Data items
==========
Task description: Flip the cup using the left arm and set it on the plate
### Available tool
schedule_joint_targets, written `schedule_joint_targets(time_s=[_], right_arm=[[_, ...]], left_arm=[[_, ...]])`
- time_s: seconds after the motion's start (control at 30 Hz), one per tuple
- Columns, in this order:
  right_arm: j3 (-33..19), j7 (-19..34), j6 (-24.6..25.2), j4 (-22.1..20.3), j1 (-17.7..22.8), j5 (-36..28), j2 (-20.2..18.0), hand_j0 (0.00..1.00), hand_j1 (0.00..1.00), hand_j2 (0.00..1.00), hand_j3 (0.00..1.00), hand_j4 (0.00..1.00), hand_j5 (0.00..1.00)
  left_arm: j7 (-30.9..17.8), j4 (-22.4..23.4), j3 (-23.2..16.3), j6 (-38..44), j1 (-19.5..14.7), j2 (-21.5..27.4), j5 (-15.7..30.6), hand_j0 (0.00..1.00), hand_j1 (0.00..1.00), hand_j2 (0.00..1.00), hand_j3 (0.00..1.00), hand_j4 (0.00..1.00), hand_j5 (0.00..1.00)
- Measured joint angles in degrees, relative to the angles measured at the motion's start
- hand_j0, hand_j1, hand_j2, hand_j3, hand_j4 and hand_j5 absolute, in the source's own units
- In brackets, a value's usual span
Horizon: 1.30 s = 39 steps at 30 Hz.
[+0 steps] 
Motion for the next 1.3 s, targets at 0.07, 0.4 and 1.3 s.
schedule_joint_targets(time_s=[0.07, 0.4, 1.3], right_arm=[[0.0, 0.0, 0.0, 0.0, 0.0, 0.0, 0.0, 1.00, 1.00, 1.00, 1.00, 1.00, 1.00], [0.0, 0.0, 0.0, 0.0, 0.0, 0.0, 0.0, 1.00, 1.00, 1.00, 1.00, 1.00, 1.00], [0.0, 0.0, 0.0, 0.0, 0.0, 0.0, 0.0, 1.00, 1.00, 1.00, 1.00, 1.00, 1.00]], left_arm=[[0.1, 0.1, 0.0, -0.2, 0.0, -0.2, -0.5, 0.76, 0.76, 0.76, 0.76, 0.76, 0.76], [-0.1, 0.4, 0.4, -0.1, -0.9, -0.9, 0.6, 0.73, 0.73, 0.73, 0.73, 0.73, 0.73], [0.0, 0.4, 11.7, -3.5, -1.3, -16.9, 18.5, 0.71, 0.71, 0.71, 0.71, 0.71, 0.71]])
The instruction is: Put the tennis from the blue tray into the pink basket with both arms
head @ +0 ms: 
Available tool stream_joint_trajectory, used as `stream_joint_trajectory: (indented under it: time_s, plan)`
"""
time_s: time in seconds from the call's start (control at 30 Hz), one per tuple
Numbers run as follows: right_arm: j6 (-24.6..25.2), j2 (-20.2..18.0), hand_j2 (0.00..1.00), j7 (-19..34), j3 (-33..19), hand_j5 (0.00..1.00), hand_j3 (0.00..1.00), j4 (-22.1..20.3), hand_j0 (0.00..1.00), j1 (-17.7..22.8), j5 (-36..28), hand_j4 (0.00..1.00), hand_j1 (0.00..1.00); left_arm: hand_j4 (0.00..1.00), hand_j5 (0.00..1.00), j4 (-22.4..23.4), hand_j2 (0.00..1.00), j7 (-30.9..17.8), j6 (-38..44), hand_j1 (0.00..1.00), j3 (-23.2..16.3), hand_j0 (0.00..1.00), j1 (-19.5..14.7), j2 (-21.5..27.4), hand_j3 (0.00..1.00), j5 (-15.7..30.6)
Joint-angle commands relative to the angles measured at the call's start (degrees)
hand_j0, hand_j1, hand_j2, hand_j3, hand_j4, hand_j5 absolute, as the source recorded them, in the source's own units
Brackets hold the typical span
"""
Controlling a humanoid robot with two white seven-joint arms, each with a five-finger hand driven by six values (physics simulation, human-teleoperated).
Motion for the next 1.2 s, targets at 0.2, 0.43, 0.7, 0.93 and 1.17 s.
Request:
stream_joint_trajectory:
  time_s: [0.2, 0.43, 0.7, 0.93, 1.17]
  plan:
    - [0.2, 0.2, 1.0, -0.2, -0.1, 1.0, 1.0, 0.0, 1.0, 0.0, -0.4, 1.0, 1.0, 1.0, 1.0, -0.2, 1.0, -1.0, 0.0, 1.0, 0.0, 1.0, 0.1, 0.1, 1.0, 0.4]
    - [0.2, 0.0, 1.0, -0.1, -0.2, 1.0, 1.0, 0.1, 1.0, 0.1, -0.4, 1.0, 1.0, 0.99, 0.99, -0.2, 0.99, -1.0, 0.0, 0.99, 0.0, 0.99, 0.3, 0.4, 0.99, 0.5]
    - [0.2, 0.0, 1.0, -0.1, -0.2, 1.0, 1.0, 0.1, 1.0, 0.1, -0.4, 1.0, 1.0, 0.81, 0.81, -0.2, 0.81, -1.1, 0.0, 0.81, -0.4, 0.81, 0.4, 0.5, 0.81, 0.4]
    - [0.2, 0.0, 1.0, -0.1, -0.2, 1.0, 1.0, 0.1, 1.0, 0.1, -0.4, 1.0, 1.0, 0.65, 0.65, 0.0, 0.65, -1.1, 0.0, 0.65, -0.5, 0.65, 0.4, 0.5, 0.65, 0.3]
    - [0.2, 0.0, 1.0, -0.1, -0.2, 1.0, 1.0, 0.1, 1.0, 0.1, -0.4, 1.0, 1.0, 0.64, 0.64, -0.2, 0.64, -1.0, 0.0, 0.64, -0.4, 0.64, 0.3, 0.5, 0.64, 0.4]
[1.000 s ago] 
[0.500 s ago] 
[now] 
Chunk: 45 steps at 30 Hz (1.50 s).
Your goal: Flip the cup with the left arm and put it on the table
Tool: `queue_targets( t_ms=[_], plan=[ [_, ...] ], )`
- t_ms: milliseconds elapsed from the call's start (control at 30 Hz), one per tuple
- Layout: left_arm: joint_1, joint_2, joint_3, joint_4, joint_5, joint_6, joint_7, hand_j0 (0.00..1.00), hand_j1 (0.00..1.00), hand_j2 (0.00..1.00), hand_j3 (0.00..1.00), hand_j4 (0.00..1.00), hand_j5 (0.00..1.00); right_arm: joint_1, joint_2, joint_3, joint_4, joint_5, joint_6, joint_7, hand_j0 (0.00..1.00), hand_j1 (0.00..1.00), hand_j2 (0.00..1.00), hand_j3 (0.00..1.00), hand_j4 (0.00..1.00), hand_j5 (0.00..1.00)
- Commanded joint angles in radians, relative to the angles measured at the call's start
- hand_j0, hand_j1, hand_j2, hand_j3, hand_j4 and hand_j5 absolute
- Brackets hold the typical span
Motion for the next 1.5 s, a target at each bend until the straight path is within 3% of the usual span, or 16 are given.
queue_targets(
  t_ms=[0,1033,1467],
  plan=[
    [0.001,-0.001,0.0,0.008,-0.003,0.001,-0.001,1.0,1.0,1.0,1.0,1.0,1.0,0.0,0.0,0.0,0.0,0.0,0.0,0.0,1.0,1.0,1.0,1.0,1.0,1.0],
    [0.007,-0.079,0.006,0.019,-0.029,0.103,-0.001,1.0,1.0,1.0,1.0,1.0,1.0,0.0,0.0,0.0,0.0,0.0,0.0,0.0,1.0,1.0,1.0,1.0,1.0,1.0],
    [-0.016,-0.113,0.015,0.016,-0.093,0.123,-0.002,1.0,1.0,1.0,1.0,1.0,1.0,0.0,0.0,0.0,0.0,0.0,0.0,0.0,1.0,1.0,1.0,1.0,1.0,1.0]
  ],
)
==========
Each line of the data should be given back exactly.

Task response:
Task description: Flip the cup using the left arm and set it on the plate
### Available tool
schedule_joint_targets, written `schedule_joint_targets(time_s=[_], right_arm=[[_, ...]], left_arm=[[_, ...]])`
- time_s: seconds after the motion's start (control at 30 Hz), one per tuple
- Columns, in this order:
  right_arm: j3 (-33..19), j7 (-19..34), j6 (-24.6..25.2), j4 (-22.1..20.3), j1 (-17.7..22.8), j5 (-36..28), j2 (-20.2..18.0), hand_j0 (0.00..1.00), hand_j1 (0.00..1.00), hand_j2 (0.00..1.00), hand_j3 (0.00..1.00), hand_j4 (0.00..1.00), hand_j5 (0.00..1.00)
  left_arm: j7 (-30.9..17.8), j4 (-22.4..23.4), j3 (-23.2..16.3), j6 (-38..44), j1 (-19.5..14.7), j2 (-21.5..27.4), j5 (-15.7..30.6), hand_j0 (0.00..1.00), hand_j1 (0.00..1.00), hand_j2 (0.00..1.00), hand_j3 (0.00..1.00), hand_j4 (0.00..1.00), hand_j5 (0.00..1.00)
- Measured joint angles in degrees, relative to the angles measured at the motion's start
- hand_j0, hand_j1, hand_j2, hand_j3, hand_j4 and hand_j5 absolute, in the source's own units
- In brackets, a value's usual span
Horizon: 1.30 s = 39 steps at 30 Hz.
[+0 steps] 
Motion for the next 1.3 s, targets at 0.07, 0.4 and 1.3 s.
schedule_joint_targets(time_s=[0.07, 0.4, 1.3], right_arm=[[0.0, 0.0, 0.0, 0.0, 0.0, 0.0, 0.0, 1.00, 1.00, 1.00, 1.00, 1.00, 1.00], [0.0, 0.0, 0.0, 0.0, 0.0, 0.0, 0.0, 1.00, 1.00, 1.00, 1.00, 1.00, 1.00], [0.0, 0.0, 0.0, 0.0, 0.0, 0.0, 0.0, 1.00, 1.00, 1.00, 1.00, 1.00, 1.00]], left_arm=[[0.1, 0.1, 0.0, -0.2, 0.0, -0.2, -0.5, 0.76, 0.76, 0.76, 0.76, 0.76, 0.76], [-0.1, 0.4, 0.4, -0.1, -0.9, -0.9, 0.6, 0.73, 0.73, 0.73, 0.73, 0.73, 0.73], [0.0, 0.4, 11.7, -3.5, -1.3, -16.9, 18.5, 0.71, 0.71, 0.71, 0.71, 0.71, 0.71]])
The instruction is: Put the tennis from the blue tray into the pink basket with both arms
head @ +0 ms: 
Available tool stream_joint_trajectory, used as `stream_joint_trajectory: (indented under it: time_s, plan)`
"""
time_s: time in seconds from the call's start (control at 30 Hz), one per tuple
Numbers run as follows: right_arm: j6 (-24.6..25.2), j2 (-20.2..18.0), hand_j2 (0.00..1.00), j7 (-19..34), j3 (-33..19), hand_j5 (0.00..1.00), hand_j3 (0.00..1.00), j4 (-22.1..20.3), hand_j0 (0.00..1.00), j1 (-17.7..22.8), j5 (-36..28), hand_j4 (0.00..1.00), hand_j1 (0.00..1.00); left_arm: hand_j4 (0.00..1.00), hand_j5 (0.00..1.00), j4 (-22.4..23.4), hand_j2 (0.00..1.00), j7 (-30.9..17.8), j6 (-38..44), hand_j1 (0.00..1.00), j3 (-23.2..16.3), hand_j0 (0.00..1.00), j1 (-19.5..14.7), j2 (-21.5..27.4), hand_j3 (0.00..1.00), j5 (-15.7..30.6)
Joint-angle commands relative to the angles measured at the call's start (degrees)
hand_j0, hand_j1, hand_j2, hand_j3, hand_j4, hand_j5 absolute, as the source recorded them, in the source's own units
Brackets hold the typical span
"""
Controlling a humanoid robot with two white seven-joint arms, each with a five-finger hand driven by six values (physics simulation, human-teleoperated).
Motion for the next 1.2 s, targets at 0.2, 0.43, 0.7, 0.93 and 1.17 s.
Request:
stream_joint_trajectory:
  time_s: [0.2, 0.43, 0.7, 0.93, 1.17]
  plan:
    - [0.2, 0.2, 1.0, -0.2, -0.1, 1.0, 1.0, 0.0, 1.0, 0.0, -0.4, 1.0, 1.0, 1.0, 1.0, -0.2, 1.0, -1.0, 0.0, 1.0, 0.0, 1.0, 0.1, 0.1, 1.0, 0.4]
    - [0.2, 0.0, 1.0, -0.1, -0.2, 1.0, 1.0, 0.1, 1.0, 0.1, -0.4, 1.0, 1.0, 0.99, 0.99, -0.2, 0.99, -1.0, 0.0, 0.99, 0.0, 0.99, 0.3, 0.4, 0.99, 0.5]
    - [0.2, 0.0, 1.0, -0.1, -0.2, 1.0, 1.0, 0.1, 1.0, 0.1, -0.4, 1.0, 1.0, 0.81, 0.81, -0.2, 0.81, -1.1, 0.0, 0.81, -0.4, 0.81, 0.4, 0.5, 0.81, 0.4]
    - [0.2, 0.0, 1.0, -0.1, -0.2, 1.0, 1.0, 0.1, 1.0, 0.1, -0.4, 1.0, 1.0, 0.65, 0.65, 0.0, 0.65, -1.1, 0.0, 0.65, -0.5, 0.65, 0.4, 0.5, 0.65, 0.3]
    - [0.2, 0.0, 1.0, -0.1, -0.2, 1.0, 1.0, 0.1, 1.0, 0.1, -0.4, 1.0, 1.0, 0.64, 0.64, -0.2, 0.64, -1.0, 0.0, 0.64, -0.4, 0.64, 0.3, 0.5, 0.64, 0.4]
[1.000 s ago] 
[0.500 s ago] 
[now] 
Chunk: 45 steps at 30 Hz (1.50 s).
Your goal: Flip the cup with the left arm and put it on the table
Tool: `queue_targets( t_ms=[_], plan=[ [_, ...] ], )`
- t_ms: milliseconds elapsed from the call's start (control at 30 Hz), one per tuple
- Layout: left_arm: joint_1, joint_2, joint_3, joint_4, joint_5, joint_6, joint_7, hand_j0 (0.00..1.00), hand_j1 (0.00..1.00), hand_j2 (0.00..1.00), hand_j3 (0.00..1.00), hand_j4 (0.00..1.00), hand_j5 (0.00..1.00); right_arm: joint_1, joint_2, joint_3, joint_4, joint_5, joint_6, joint_7, hand_j0 (0.00..1.00), hand_j1 (0.00..1.00), hand_j2 (0.00..1.00), hand_j3 (0.00..1.00), hand_j4 (0.00..1.00), hand_j5 (0.00..1.00)
- Commanded joint angles in radians, relative to the angles measured at the call's start
- hand_j0, hand_j1, hand_j2, hand_j3, hand_j4 and hand_j5 absolute
- Brackets hold the typical span
Motion for the next 1.5 s, a target at each bend until the straight path is within 3% of the usual span, or 16 are given.
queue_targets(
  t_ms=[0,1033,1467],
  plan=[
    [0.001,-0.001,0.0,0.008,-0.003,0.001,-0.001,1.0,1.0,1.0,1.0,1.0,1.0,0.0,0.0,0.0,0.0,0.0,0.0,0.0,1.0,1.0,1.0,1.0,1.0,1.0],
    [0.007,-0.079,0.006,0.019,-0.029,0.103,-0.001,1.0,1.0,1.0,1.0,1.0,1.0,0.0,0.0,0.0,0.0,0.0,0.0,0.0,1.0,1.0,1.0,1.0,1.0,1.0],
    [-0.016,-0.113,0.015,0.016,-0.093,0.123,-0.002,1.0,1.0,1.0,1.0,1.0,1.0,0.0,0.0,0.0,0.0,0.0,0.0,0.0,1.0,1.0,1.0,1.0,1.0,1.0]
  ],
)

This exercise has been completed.